Christine Stark ChristophersonChristine Stark Christepherson graduated from Berlin High School in 1975. She went on to earn a B.A. in music education at St. Olaf College serving as co-concert Mistress of the St. Olaf Orchestra during her time there. An accomplished violinist, she had been a member of the Oshkosh Civic Symphony during grades 7 to 12 honing her skills and experiences.

“Mrs. C surely was a force for the good parts of life.” “Mrs. C. made me the person I am today.” These quotes, attributed to Christine, are just a sample of the many from former students.

She did not command a huge salary or a title other than Director of Music at Hillman Community Schools, a remote low-income area in the northern part of lower Michigan. She did command love, respect, and eternal thankfulness from her students who yet today witness to how she changed their lives for the better and made them the people they are today – even now, two years after her death and ten years after being stricken with a brain stem aneurysm.

Having very little money to work with did not stop Chris from having an excellent school music program. She not only repaired, laundered and altered band uniforms when needed, but repaired band instruments as well. She taught band and choir, K-12, most of her 21 years at Hillman. Her teaching skills took the High School band and choirs to MSBOA Competitions on numerous occasions and received several 1 and 2 ratings.

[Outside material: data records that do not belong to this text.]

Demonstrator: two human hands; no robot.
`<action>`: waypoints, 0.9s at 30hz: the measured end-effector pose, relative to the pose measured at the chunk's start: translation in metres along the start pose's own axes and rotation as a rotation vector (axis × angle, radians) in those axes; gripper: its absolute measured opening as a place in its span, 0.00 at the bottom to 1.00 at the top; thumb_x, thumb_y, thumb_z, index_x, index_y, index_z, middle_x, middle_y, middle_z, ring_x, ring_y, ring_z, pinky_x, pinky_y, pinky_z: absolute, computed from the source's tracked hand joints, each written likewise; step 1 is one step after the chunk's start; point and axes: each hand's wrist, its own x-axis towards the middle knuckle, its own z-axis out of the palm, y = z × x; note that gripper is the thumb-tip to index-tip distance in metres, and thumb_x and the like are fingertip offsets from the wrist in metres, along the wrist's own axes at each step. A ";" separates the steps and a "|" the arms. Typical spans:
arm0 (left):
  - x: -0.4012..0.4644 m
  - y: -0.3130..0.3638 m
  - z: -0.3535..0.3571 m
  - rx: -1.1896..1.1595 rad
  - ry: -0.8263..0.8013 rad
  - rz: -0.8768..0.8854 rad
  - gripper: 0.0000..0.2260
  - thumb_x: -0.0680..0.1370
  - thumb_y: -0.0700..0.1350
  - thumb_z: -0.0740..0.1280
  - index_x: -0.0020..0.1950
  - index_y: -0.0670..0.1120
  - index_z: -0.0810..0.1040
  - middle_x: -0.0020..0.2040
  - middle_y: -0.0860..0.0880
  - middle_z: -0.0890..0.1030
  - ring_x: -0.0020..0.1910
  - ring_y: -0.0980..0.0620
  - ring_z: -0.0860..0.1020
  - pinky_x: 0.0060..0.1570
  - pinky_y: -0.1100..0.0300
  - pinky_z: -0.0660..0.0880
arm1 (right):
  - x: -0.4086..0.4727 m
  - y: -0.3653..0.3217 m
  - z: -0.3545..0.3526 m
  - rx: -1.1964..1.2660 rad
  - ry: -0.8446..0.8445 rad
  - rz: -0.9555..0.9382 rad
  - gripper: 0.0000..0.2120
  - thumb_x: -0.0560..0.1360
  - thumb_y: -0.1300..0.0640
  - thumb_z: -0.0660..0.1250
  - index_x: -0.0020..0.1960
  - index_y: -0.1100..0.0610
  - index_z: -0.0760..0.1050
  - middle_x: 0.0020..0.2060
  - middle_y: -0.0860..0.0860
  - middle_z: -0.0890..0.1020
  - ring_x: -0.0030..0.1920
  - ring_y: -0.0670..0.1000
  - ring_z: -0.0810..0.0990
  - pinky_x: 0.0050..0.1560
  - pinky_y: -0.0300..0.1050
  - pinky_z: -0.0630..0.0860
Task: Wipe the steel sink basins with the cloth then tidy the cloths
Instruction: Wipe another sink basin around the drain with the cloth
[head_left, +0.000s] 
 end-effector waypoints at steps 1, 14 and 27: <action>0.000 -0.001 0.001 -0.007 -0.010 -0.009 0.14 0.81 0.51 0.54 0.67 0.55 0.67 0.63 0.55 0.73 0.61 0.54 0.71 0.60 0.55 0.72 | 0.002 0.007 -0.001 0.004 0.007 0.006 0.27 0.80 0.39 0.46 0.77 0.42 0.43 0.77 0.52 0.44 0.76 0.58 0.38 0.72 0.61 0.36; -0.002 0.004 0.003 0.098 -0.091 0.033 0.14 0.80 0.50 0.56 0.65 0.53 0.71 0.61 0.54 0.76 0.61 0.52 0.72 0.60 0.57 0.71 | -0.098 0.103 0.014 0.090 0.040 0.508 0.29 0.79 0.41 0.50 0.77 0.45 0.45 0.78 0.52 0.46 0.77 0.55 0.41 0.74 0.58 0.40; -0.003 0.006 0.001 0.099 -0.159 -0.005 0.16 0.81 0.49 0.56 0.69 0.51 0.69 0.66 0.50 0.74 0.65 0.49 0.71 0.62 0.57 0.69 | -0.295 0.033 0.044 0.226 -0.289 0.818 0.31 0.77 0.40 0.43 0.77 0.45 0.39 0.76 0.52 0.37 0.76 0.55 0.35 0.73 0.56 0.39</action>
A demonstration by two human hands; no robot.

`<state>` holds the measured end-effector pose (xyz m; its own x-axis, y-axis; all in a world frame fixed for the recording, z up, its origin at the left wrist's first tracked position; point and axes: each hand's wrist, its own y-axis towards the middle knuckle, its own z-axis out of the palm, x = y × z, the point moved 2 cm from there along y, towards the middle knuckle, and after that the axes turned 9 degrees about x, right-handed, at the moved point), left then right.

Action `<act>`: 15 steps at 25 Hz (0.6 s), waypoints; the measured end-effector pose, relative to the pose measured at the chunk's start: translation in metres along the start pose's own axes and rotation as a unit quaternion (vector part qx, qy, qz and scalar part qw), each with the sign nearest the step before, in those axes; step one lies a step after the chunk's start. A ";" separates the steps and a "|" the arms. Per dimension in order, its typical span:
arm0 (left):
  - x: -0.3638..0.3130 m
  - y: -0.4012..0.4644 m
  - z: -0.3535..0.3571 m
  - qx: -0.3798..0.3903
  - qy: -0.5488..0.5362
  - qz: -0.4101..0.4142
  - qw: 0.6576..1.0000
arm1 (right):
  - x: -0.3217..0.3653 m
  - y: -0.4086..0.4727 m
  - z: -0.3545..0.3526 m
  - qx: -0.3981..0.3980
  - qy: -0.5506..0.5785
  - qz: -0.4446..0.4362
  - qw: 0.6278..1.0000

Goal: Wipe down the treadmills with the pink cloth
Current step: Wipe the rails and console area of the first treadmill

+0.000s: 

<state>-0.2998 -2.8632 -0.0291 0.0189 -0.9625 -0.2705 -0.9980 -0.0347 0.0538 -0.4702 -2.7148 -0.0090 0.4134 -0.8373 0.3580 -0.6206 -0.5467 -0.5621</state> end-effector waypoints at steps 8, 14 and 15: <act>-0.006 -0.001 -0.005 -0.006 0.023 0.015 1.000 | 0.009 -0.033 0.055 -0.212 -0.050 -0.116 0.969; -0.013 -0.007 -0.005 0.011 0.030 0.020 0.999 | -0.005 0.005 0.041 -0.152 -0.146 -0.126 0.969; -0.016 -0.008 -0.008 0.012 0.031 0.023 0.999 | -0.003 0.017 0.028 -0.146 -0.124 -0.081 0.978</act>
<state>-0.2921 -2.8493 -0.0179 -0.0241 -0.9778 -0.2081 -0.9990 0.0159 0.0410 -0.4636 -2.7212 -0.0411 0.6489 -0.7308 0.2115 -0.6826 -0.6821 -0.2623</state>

Christine shared her musical talents with the community, playing organ and piano for her church, violin in the Alpena Symphony Orchestra, and in trios and quartets at weddings and funerals. She was also very involved in the lives of her family. When her brain injury stole most of these things from her, she still found ways to participate in life, family and church.

Her favorite sayings: “Set your sights on a challenge and enjoy the experience. Use your skills to make a difference at home and at work.” “If you open up to music it can take you anywhere. Music does not judge or care how good at it you are, but that you appreciate it for the art that it is.”